- [Problem to work on]:
An exact copy of the data below is required; return it in full.

:::::

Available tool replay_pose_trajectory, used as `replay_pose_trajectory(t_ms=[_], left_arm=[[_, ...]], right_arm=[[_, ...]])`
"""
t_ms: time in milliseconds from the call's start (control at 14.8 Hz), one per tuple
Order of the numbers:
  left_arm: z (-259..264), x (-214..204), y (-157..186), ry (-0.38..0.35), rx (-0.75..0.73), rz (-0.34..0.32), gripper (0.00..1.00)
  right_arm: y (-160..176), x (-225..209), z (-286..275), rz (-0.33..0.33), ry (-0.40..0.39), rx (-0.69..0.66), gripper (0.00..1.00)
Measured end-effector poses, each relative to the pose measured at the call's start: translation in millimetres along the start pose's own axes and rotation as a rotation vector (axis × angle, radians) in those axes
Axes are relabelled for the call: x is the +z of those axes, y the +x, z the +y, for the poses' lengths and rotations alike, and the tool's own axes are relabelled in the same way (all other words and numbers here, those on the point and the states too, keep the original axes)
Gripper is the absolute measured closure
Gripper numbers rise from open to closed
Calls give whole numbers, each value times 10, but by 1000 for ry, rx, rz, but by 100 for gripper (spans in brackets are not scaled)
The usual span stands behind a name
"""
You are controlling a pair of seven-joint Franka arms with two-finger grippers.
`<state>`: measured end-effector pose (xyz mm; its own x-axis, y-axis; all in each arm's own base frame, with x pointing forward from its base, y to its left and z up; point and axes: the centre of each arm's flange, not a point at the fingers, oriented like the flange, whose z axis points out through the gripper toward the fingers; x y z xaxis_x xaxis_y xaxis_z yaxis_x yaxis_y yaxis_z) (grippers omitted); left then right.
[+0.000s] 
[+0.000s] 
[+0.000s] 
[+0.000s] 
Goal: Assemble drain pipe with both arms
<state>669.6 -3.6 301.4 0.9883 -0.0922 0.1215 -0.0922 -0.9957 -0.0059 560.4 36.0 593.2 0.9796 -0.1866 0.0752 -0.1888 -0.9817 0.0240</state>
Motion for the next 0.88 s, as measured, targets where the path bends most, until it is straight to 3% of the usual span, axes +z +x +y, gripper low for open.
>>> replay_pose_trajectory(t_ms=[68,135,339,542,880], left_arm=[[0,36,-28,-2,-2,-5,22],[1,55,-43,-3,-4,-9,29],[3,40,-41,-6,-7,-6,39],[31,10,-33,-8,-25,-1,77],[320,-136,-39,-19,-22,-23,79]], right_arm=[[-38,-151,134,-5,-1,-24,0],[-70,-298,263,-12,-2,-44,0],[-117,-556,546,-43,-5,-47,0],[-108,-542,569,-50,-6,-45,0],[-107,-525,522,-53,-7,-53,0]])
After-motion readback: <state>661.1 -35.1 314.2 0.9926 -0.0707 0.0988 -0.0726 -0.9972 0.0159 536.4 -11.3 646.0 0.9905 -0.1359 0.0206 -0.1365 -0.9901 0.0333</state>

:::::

- [Answer section]:
Available tool replay_pose_trajectory, used as `replay_pose_trajectory(t_ms=[_], left_arm=[[_, ...]], right_arm=[[_, ...]])`
"""
t_ms: time in milliseconds from the call's start (control at 14.8 Hz), one per tuple
Order of the numbers:
  left_arm: z (-259..264), x (-214..204), y (-157..186), ry (-0.38..0.35), rx (-0.75..0.73), rz (-0.34..0.32), gripper (0.00..1.00)
  right_arm: y (-160..176), x (-225..209), z (-286..275), rz (-0.33..0.33), ry (-0.40..0.39), rx (-0.69..0.66), gripper (0.00..1.00)
Measured end-effector poses, each relative to the pose measured at the call's start: translation in millimetres along the start pose's own axes and rotation as a rotation vector (axis × angle, radians) in those axes
Axes are relabelled for the call: x is the +z of those axes, y the +x, z the +y, for the poses' lengths and rotations alike, and the tool's own axes are relabelled in the same way (all other words and numbers here, those on the point and the states too, keep the original axes)
Gripper is the absolute measured closure
Gripper numbers rise from open to closed
Calls give whole numbers, each value times 10, but by 1000 for ry, rx, rz, but by 100 for gripper (spans in brackets are not scaled)
The usual span stands behind a name
"""
You are controlling a pair of seven-joint Franka arms with two-finger grippers.
`<state>`: measured end-effector pose (xyz mm; its own x-axis, y-axis; all in each arm's own base frame, with x pointing forward from its base, y to its left and z up; point and axes: the centre of each arm's flange, not a point at the fingers, oriented like the flange, whose z axis points out through the gripper toward the fingers; x y z xaxis_x xaxis_y xaxis_z yaxis_x yaxis_y yaxis_z) (grippers omitted); left then right.
[+0.000s] 
[+0.000s] 
[+0.000s] 
[+0.000s] 
Goal: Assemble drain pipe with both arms
<state>669.6 -3.6 301.4 0.9883 -0.0922 0.1215 -0.0922 -0.9957 -0.0059 560.4 36.0 593.2 0.9796 -0.1866 0.0752 -0.1888 -0.9817 0.0240</state>
Motion for the next 0.88 s, as measured, targets where the path bends most, until it is straight to 3% of the usual span, axes +z +x +y, gripper low for open.
>>> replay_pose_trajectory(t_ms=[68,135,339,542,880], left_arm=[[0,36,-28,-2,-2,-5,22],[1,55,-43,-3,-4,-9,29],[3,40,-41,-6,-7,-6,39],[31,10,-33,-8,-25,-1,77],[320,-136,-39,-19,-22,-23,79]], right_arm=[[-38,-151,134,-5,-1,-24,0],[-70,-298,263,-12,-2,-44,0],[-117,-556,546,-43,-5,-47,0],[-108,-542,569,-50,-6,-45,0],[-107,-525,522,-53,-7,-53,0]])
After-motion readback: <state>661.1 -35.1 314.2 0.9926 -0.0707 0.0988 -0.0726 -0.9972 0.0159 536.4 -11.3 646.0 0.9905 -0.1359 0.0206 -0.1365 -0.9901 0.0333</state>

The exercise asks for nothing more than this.